Bandung Selatan di waktu malam, berselubung sutera merah putih … lagu itu tiba-tiba melintas di kepala saat bus yang kami tumpangi melaju memasuki Batu Nunggal, sebuah komplek perumahan mewah di kawasan selatan Bandung, Buah Batu. Hari menjelang senja ketika kaki melangkah menyusuri jalan setapak menuju perkampungan yang berada tepat di belakang perumahan.
Punten, kumaha damang, Ki Marhaen? Sapaku di depan pusara berkeramik merah marun di dalam bangunan permanen berukuran 3×4 meter yang dilapisi keramik putih. Pada penanda kepalanya tertulis Bapak Marhaen Wafat Tahun 1943.

Di belakang kepalanya, sebuah prasasti dari batu, teronggok dengan tulisan … Di sini tempat peristirahatan terakhir Bapak Marhaen wafat Th 1943. Marhaen sumber karya mulia yang utama PYM Ir Soekarno merupakan jembatan emas menuju pintu gerbang kemerdekaan bangsanya Bung Karno Penyambung Lidah Rakyat.

Nama Marhaen yang didengung-dengungkan 72 tahun lalu itu, kini tenggelam. Dia tak lagi dikenali, tak ada yang peduli dengan keluarga apalagi makamnya! Sebuah makam sederhana di bibir kampung di belakang perumahan mewah di pinggir kota Paris van Java.
“Siapa pemilik tanah yang kau garap ini?”
“Saya, juragan.”
“Apakah engkau memiliki tanah ini bersama-sama dengan orang lain?”
“Tidak. Itu turun temurun diwariskan dari orang tua kepada anaknya.”
….
“Apakah hasilnya cukup untuk kebutuhanmu?”
Dia mengangkat bahu sebagai bentuk kekecewaan … kemudian aku menanyakan nama petani itu. Dia menyebutnya, Marhaen.
Obrolan di atas adalah nukilan percakapan Soekarno muda dengan petani sederhana Marhaen, yang ditemuinya di satu pagi saat mengayuh sepeda dari rumah Inggit Garnasih di Ciateul hingga ke Bandung Selatan.

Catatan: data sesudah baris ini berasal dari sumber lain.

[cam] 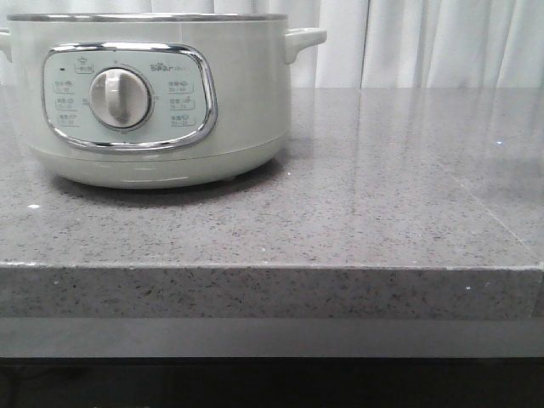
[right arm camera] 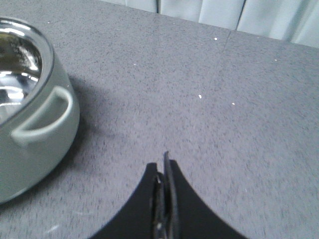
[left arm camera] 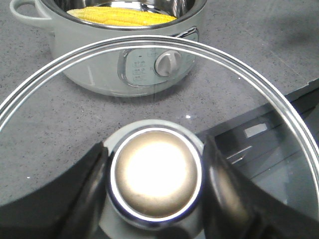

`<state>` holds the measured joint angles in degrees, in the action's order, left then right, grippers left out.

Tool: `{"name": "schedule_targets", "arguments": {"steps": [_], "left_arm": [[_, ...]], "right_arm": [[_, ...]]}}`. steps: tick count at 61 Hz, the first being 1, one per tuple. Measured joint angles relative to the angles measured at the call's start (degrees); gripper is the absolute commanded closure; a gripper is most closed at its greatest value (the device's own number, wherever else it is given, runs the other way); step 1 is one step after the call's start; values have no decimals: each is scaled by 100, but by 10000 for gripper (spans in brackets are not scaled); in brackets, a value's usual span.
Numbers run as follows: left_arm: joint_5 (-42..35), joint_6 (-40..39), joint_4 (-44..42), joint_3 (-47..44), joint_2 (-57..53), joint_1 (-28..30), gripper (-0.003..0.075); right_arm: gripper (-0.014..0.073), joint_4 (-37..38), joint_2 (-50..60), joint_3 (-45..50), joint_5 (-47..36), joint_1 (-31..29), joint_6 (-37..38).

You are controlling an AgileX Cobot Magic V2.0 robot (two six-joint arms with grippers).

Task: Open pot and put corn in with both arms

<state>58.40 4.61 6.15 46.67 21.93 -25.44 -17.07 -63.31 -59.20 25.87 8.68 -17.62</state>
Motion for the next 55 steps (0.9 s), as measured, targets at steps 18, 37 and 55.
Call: {"name": "schedule_targets", "arguments": {"steps": [18, 37, 55], "left_arm": [[-51, 0, 0, 90, 107, 0, 596], [-354, 0, -65, 990, 1485, 0, 596], [-516, 0, -231, 2955, 4013, 0, 596]], "right_arm": [[680, 0, 2321, 2485, -578, 0, -22], [680, 0, 4587, 3869, -626, 0, -22], [680, 0, 4913, 3954, -665, 0, -22]]}}
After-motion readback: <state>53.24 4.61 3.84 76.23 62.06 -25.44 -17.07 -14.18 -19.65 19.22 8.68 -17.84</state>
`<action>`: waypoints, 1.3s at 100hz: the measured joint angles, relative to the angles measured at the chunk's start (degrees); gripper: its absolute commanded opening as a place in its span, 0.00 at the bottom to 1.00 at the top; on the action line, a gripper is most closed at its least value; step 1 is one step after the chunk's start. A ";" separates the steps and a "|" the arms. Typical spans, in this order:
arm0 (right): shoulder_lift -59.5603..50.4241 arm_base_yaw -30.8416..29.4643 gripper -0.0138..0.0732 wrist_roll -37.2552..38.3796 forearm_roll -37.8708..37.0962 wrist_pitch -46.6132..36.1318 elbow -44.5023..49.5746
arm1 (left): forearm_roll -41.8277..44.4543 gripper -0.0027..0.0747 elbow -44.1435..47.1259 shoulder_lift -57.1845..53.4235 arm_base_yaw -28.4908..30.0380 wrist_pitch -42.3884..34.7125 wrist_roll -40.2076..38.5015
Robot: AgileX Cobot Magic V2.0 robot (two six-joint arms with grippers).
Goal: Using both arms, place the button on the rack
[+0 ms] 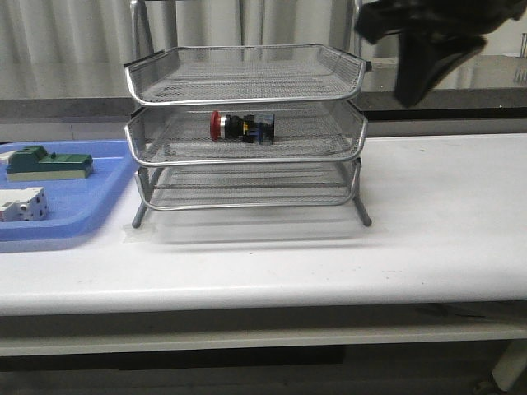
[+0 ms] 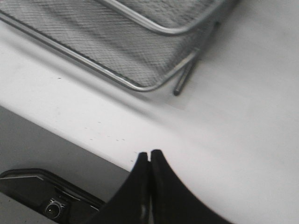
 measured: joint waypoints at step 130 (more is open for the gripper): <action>-65.93 -11.02 0.08 19.91 -15.32 -12.86 40.91 | 0.00 0.04 0.00 0.00 0.00 0.00 0.00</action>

Seorang marhaen adalah orang yang memiliki alat-alat yang sedikit, orang-orang kecil dengan milik kecil, dengan alat-alat kecil, sekadar cukup untuk dirinya sendiri. Pertemuan Soekarno dengan Ki Marhaen membawanya pada satu pemahaman baru, Marhaenisme! Marhaen telah menginspirasi Soekarno dan bangkitkan semangatnya untuk berbicara di depan massa yang bersorak gegap gempita.
“Engkau tahu artinya Indonesia? Indonesia adalah pohon yang kuat dan indah itu. Indonesia adalah langit yang biru dan terang itu. Indonesia adalah mega putih yang bergerak pelan itu. Ia adalah udara yang hangat …. Bila kudengar anak-anak tertawa, aku mendengar Indonesia. Bila aku menghirup untaian bunga, aku menghirup Indonesia. Inilah arti tanah air kita bagiku.” – [Bung Karno Penyambung Lidah Rakyat Indonesia, Cindy Adams, hal. 78]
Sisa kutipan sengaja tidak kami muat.